Leider ist die Umsetzung des Bologna-Prozesses sehr unterschiedlich ausgefallen. Ich habe schon von sehr schlechten Umsetzungen gehört, persönlich habe ich aber auch sehr gute Entwicklungen durch das Bachelor/Mastersystem erlebt.

Nach meinen Beobachtungen hatten die Fachhochschulen weniger Probleme, das System umzusetzen. Der Bachelor ist dabei häufig nicht sehr weit vom früheren Diplom weg; es wurden natürlich einige Vorlesungen gekürzt und das gesamte Studienprogramm gestrafft. Das hat auch zur Folge, dass Absolventen solcher Studiengänge sehr gut auf dem Arbeitsmarkt aufgenommen wurden.

Die Masterprogramme an der Fachhochschulen sind dabei so ausgelegt, dass sie noch einmal deutlich breiteres oder tieferes Wissen vermitteln oder zusätzliche Spezialisierung ermöglichen.

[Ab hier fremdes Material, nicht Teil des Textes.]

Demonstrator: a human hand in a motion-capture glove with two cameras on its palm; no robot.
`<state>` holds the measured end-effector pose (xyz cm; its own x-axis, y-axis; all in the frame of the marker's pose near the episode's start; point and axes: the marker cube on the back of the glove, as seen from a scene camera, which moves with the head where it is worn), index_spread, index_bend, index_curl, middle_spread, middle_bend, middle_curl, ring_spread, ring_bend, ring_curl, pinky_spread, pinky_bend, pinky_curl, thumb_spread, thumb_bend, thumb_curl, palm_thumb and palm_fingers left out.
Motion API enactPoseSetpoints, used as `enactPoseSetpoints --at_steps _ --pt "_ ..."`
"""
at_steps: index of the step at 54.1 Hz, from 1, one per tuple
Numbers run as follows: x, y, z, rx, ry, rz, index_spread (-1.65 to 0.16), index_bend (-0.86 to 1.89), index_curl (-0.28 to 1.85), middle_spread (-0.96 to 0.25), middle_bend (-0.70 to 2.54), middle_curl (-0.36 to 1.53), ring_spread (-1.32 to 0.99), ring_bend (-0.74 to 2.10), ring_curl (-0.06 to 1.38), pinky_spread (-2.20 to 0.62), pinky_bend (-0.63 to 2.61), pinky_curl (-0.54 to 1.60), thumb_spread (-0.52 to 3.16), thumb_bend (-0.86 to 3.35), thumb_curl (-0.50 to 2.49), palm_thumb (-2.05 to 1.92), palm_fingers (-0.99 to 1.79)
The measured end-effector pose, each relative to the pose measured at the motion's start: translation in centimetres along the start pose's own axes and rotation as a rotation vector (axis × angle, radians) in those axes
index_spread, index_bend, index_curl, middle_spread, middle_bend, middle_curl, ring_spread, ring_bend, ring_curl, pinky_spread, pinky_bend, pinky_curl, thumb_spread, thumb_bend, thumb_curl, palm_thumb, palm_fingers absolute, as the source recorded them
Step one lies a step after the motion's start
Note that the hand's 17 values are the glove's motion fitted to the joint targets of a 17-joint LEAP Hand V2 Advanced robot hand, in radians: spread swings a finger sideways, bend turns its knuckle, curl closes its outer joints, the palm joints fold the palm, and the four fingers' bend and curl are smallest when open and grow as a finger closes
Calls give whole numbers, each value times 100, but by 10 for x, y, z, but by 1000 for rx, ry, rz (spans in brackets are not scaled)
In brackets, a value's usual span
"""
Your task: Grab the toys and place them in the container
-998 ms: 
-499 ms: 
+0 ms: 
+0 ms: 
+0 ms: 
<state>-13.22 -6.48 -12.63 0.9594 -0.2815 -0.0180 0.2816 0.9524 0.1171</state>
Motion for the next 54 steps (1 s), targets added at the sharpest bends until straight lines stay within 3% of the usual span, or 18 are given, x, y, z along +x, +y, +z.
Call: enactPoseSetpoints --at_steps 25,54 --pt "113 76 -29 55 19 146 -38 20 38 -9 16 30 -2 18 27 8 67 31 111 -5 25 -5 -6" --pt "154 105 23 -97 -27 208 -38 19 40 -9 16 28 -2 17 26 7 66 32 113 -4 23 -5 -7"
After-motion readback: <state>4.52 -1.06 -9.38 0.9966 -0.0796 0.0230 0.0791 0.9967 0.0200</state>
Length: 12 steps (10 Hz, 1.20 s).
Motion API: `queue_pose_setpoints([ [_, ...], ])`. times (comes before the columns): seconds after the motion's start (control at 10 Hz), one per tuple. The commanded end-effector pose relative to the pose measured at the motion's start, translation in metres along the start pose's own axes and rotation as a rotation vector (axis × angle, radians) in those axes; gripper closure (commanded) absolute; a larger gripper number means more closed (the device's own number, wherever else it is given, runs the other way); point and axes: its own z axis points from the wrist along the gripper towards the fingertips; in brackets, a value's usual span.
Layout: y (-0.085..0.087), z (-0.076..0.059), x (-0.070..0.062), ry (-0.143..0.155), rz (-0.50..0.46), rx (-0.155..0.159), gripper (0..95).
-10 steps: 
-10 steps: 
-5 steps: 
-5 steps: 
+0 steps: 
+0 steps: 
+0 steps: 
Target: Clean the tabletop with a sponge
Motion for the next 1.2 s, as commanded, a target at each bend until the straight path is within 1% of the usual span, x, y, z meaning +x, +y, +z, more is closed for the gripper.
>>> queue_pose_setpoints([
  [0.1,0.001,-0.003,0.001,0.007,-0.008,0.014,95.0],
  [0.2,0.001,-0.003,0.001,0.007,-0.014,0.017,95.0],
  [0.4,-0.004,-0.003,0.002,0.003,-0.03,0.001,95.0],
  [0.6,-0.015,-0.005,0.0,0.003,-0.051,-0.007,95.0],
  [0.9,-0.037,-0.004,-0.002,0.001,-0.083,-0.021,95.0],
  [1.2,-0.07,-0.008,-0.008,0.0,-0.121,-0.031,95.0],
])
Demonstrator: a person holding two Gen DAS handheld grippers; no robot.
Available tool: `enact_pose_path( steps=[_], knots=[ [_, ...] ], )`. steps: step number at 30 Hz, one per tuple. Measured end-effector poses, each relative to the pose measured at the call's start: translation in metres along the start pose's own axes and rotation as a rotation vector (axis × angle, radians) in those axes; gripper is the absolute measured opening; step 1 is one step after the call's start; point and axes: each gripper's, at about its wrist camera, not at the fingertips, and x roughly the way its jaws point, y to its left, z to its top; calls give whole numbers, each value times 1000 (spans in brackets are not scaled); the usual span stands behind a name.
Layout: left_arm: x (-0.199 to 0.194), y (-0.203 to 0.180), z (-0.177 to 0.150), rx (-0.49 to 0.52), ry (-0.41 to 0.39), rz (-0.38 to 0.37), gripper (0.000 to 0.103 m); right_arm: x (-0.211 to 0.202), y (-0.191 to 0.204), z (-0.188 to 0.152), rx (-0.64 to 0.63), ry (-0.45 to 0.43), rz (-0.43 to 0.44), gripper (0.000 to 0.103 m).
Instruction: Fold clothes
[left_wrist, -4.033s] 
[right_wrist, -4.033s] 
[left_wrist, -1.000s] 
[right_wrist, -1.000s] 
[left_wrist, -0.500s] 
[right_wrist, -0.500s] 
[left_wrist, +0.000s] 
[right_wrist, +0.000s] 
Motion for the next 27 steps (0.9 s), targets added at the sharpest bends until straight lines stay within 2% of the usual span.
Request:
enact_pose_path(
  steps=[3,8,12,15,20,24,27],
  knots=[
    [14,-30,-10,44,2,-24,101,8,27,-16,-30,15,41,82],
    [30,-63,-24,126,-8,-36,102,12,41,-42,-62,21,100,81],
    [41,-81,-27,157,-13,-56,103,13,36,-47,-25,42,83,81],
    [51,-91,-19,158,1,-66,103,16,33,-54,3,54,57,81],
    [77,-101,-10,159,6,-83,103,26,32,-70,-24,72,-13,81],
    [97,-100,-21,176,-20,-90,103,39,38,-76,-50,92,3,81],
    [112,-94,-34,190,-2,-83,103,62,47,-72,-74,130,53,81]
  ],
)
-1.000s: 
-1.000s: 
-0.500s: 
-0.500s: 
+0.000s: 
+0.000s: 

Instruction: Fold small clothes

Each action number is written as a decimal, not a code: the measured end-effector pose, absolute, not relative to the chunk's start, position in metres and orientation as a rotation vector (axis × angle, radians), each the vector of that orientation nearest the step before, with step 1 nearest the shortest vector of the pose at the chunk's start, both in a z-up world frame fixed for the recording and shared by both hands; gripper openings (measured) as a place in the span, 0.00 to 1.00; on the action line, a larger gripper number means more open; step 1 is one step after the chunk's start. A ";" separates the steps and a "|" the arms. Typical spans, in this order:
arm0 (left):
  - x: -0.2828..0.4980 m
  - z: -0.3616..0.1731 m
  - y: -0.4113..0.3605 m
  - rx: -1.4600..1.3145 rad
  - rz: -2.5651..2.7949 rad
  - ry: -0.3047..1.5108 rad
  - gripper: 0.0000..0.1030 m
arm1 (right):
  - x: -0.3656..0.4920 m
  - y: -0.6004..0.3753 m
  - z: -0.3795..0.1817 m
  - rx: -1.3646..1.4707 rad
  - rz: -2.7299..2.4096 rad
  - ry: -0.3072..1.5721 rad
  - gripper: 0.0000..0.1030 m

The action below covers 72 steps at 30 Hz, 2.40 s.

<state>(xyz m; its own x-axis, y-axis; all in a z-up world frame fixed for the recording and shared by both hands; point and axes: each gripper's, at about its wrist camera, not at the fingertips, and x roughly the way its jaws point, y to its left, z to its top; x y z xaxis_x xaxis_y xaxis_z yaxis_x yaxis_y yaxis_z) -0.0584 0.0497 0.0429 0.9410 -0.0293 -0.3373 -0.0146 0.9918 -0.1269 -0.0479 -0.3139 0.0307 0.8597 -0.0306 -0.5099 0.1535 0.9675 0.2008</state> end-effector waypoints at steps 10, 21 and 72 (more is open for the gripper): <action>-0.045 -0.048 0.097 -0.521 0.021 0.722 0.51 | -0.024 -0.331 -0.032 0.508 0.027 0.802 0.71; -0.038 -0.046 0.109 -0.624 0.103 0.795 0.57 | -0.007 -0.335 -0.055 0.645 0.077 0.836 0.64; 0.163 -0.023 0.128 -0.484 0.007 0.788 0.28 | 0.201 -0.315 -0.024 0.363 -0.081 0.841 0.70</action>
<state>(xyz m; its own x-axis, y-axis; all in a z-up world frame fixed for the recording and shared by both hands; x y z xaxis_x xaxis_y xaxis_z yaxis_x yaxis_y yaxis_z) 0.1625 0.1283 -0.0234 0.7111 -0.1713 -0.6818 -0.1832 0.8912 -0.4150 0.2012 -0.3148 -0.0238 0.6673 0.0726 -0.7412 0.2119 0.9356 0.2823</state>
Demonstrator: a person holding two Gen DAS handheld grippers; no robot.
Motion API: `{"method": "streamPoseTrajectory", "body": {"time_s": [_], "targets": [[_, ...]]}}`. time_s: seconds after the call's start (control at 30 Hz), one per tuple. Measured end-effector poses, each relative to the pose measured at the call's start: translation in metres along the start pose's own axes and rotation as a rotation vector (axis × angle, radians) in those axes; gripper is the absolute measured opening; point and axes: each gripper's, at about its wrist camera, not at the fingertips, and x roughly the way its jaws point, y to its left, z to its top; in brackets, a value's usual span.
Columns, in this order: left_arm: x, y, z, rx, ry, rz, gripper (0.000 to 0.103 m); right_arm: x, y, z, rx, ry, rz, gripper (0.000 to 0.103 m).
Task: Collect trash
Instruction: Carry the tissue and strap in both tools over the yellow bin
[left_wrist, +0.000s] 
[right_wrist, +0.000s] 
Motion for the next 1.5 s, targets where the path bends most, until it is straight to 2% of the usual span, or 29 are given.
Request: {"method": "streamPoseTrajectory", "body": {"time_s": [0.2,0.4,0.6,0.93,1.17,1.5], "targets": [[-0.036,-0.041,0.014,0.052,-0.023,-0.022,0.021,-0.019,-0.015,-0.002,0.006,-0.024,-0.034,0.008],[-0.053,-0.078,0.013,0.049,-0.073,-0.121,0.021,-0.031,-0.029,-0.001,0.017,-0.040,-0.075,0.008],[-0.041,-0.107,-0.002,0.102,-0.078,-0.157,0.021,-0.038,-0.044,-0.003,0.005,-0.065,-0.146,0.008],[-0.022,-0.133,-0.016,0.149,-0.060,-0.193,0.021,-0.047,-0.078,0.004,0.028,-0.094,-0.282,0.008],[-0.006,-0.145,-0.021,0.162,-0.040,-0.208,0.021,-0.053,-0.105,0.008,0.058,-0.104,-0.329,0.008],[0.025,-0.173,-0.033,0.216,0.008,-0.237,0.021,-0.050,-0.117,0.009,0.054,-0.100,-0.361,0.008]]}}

So kann sich beispielsweise ein Informatiker mit einem Elektrotechnik-Master im Prinzip zu einem Elektroingenieur weiterbilden.

An manchen Fachhochschulen wird in den Masterprogrammen sogar intensiv praktische Forschung durchgeführt, das geht fast in Richtung einer Art Promotionsstudium. Außerdem werden inzwischen auch viele interessante Fernstudien-Masterprogramme angeboten, so dass man sich als Bachelor im Beruf noch weiterbilden kann und schließlich den höheren Abschluss erwerben kann. Dort wurden also mit dem neuen System richtig interessante Möglichkeiten geschaffen.

Universitäten haben da anscheinend mehr Probleme, das System umzusetzen. Da wurde eher versucht, das frühere Diplom in Bachelor und Master aufzuteilen. Dadurch sind die Studiengänge natürlich stark verzahnt und eine Durchgängigkeit von verschiedenen Universitäten wird dadurch erschwert. Und als Bachelor steht man teilweise fast als eine Art Studienabbrecher da, weil das Bachelorstudium nicht als in sich schlüssiges Programm entwickelt wurde.